My idea is to start thinking if what is being done right now is the best way to identify pre tokenizer configurations (IMHO it is not because of what I have been exposing), another discussion is if the problems this system has may be a better alternative than fixing with the available solutions.

Yes, this is all correct - the current approach is not optimal in the sense that the hash is a function not only of the pre-tokenization, but also the actual vocabulary.

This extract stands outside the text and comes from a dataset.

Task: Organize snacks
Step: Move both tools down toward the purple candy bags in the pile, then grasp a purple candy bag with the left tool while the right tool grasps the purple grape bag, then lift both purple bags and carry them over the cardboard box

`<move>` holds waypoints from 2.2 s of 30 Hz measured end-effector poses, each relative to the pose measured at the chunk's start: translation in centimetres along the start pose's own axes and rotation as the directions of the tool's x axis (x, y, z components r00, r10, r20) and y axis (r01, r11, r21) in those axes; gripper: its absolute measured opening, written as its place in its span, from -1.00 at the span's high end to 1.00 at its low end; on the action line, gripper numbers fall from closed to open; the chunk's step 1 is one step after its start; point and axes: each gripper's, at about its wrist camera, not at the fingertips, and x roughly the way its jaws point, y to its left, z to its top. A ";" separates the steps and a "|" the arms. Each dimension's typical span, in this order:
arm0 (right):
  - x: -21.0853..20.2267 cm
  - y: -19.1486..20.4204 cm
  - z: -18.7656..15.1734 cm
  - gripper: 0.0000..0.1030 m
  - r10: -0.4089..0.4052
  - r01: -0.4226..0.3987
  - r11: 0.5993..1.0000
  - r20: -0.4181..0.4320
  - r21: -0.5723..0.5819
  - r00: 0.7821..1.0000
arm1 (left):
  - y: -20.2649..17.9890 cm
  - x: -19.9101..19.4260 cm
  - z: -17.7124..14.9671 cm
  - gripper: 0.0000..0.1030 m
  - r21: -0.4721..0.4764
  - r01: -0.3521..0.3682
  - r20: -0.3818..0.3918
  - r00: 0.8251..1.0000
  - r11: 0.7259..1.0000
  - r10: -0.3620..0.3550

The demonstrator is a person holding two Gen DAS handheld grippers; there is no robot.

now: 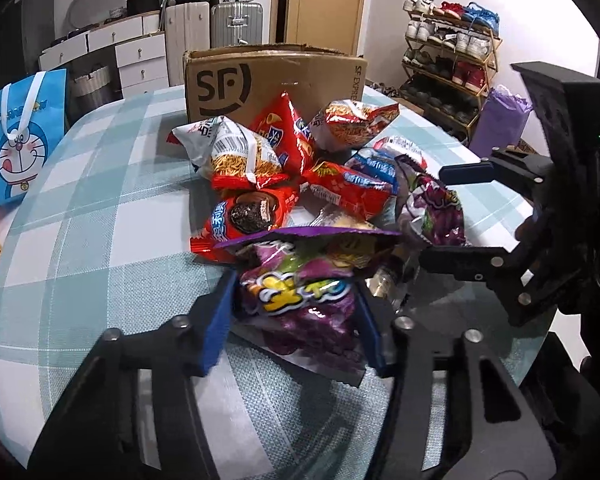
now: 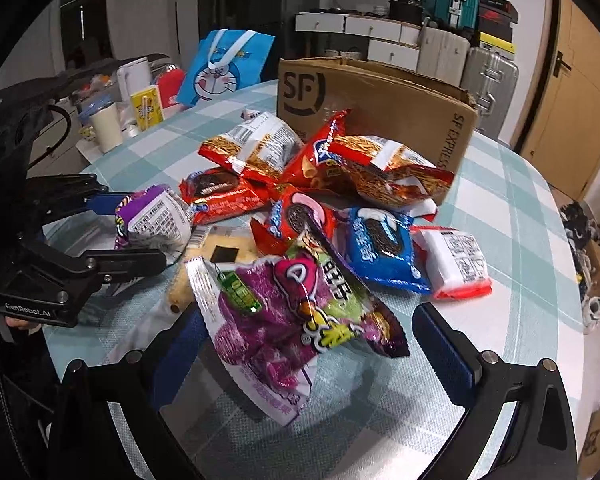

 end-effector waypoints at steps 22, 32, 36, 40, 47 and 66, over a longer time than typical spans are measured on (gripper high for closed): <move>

So two different models that have the same pre-tokenization but different vocabs, would lead to different hashes.

In such cases, the plan for now is to assign the same pre-tokenizer names/keys (e.g. "llama-spm", "llama-bpe"), or add new names and handle them in the same way in the tokenize() function (as you noted earlier). We should look for ways to improve / simplify this - I'm not too deep with the tokenizer intricacies in general, learning most of this stuff as we go. The current implementation seemed like the simplest thing we can do to at least have some partial BPE support available

Hello @ggerganov ,

Thanks for the explanation. At least you clarify that I was not missing something. I will continue with your recomendation and close this PR for the time being.

I am also not an expert as learning as I try to implement/fix things.